Your goal ::
All records must be quoted exactly. Omit the pictures.

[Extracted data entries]

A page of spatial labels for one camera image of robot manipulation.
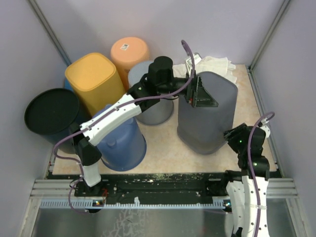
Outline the grey slotted plastic bin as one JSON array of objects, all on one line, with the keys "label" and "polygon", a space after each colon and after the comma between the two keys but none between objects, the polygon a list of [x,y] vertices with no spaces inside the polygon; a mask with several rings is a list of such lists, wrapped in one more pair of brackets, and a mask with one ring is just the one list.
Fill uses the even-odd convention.
[{"label": "grey slotted plastic bin", "polygon": [[213,72],[201,72],[199,76],[204,88],[219,105],[193,108],[181,96],[178,100],[177,133],[193,151],[208,155],[226,143],[224,132],[233,127],[238,88]]}]

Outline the light grey smooth bucket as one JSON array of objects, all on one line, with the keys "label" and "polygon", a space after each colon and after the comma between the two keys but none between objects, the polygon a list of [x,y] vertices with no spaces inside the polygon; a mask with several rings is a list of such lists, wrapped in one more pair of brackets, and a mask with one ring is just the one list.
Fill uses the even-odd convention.
[{"label": "light grey smooth bucket", "polygon": [[[153,61],[144,61],[136,64],[128,73],[129,87],[140,81],[141,77],[148,72],[148,67]],[[173,114],[174,104],[171,100],[160,100],[143,113],[136,116],[137,120],[144,125],[160,125],[166,122]]]}]

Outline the blue plastic bucket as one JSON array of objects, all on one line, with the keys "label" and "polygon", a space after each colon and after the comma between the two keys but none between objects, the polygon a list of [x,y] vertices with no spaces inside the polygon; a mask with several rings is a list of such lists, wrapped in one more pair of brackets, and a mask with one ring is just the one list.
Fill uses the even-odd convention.
[{"label": "blue plastic bucket", "polygon": [[130,118],[106,135],[96,147],[103,164],[114,171],[128,171],[138,166],[147,151],[146,140],[135,118]]}]

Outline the orange cartoon plastic bucket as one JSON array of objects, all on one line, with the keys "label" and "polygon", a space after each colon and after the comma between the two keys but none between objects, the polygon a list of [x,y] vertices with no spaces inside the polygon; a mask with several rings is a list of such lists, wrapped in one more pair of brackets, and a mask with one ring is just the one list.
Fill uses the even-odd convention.
[{"label": "orange cartoon plastic bucket", "polygon": [[136,64],[150,59],[148,45],[137,37],[119,39],[113,44],[110,55],[126,91],[129,89],[129,71]]}]

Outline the yellow slotted plastic basket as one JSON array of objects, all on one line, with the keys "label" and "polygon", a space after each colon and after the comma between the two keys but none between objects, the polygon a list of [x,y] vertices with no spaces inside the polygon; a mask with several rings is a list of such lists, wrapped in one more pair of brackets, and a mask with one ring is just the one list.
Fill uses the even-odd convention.
[{"label": "yellow slotted plastic basket", "polygon": [[78,59],[67,67],[65,76],[91,116],[125,94],[115,65],[101,53]]}]

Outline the dark blue cylindrical bin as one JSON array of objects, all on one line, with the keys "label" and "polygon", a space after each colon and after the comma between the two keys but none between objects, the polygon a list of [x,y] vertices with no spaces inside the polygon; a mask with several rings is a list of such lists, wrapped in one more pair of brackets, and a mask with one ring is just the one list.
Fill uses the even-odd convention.
[{"label": "dark blue cylindrical bin", "polygon": [[24,114],[26,127],[55,145],[70,135],[72,123],[91,119],[85,105],[70,90],[54,88],[35,97]]}]

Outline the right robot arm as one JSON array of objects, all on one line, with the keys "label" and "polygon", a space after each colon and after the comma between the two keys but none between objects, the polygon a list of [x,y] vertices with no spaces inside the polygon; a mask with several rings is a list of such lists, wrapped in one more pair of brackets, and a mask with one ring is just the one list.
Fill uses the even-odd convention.
[{"label": "right robot arm", "polygon": [[237,154],[240,171],[227,170],[221,191],[230,197],[234,237],[268,237],[267,188],[269,161],[262,155],[266,132],[245,123],[224,138]]}]

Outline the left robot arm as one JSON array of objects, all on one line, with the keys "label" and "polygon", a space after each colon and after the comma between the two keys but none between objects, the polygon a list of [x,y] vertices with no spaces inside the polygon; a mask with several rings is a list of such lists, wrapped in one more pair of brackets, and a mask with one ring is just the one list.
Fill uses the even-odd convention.
[{"label": "left robot arm", "polygon": [[114,105],[79,126],[79,130],[74,133],[74,145],[81,161],[82,177],[88,193],[97,196],[103,190],[97,166],[101,158],[97,145],[101,140],[128,119],[145,112],[160,100],[175,95],[184,96],[193,108],[218,106],[194,68],[189,76],[176,78],[173,75],[173,61],[169,57],[160,56],[149,65],[148,72],[140,81]]}]

Answer space ::
A page of spatial labels for one camera image of robot manipulation.
Outline the grey slotted plastic bin as one JSON array of objects, all on one line, with the keys "label" and "polygon", a space after each colon and after the comma between the two keys but none between objects, the polygon a list of [x,y] vertices with no spaces inside the polygon; a mask with several rings is a list of such lists, wrapped in one more pair of brackets, and a mask with one ring is just the one list.
Fill uses the even-odd convention.
[{"label": "grey slotted plastic bin", "polygon": [[213,72],[201,72],[199,76],[204,88],[219,105],[193,108],[181,96],[178,100],[177,133],[193,151],[208,155],[226,143],[224,132],[233,127],[238,88]]}]

Outline the light grey smooth bucket as one JSON array of objects, all on one line, with the keys "label" and "polygon", a space after each colon and after the comma between the two keys but none between objects, the polygon a list of [x,y] vertices with no spaces inside the polygon; a mask with several rings is a list of such lists, wrapped in one more pair of brackets, and a mask with one ring is just the one list.
Fill uses the even-odd convention.
[{"label": "light grey smooth bucket", "polygon": [[[153,61],[144,61],[136,64],[128,73],[129,87],[140,81],[141,77],[148,72],[148,67]],[[173,114],[174,104],[171,100],[160,100],[143,113],[136,116],[137,120],[144,125],[160,125],[166,122]]]}]

Outline the blue plastic bucket as one JSON array of objects, all on one line, with the keys "label" and "polygon", a space after each colon and after the comma between the two keys but none between objects, the polygon a list of [x,y] vertices with no spaces inside the polygon; a mask with several rings is a list of such lists, wrapped in one more pair of brackets, and a mask with one ring is just the one list.
Fill uses the even-odd convention.
[{"label": "blue plastic bucket", "polygon": [[130,118],[106,135],[96,147],[103,164],[114,171],[128,171],[138,166],[147,151],[146,140],[135,118]]}]

Outline the orange cartoon plastic bucket as one JSON array of objects, all on one line, with the keys "label" and "polygon", a space after each colon and after the comma between the two keys but none between objects, the polygon a list of [x,y] vertices with no spaces inside the polygon; a mask with several rings is a list of such lists, wrapped in one more pair of brackets, and a mask with one ring is just the one list.
Fill uses the even-odd convention.
[{"label": "orange cartoon plastic bucket", "polygon": [[136,64],[150,59],[148,45],[137,37],[119,39],[113,44],[110,55],[126,91],[129,89],[129,71]]}]

Outline the yellow slotted plastic basket as one JSON array of objects, all on one line, with the keys "label" and "polygon", a space after each colon and after the comma between the two keys but none between objects, the polygon a list of [x,y] vertices with no spaces inside the polygon; a mask with several rings is a list of such lists, wrapped in one more pair of brackets, and a mask with one ring is just the one list.
Fill uses the even-odd convention.
[{"label": "yellow slotted plastic basket", "polygon": [[78,59],[67,67],[65,76],[91,116],[125,94],[115,65],[101,53]]}]

Outline the dark blue cylindrical bin as one JSON array of objects, all on one line, with the keys "label" and "polygon", a space after each colon and after the comma between the two keys but none between objects, the polygon a list of [x,y] vertices with no spaces inside the polygon; a mask with several rings is a list of such lists, wrapped in one more pair of brackets, and a mask with one ring is just the one list.
Fill uses the even-odd convention.
[{"label": "dark blue cylindrical bin", "polygon": [[24,114],[26,127],[55,145],[70,135],[72,123],[91,119],[85,105],[70,90],[54,88],[35,97]]}]

Outline the right robot arm as one JSON array of objects, all on one line, with the keys "label" and "polygon", a space after each colon and after the comma between the two keys but none between objects, the polygon a list of [x,y] vertices with no spaces inside the polygon; a mask with several rings is a list of such lists, wrapped in one more pair of brackets, and a mask with one ring is just the one list.
Fill uses the even-odd convention.
[{"label": "right robot arm", "polygon": [[237,154],[240,171],[227,170],[221,191],[230,197],[234,237],[268,237],[267,188],[269,161],[262,155],[266,132],[245,123],[224,138]]}]

Outline the left robot arm as one JSON array of objects, all on one line, with the keys "label" and "polygon", a space after each colon and after the comma between the two keys but none between objects, the polygon a list of [x,y] vertices with no spaces inside the polygon; a mask with several rings is a list of such lists, wrapped in one more pair of brackets, and a mask with one ring is just the one list.
Fill uses the even-odd convention.
[{"label": "left robot arm", "polygon": [[114,105],[79,126],[79,130],[74,133],[74,145],[81,161],[82,177],[88,193],[97,196],[103,190],[97,166],[101,158],[97,145],[101,140],[128,119],[145,112],[160,100],[175,95],[184,96],[193,108],[218,106],[194,68],[189,76],[176,78],[173,75],[173,61],[169,57],[160,56],[149,65],[148,72],[140,81]]}]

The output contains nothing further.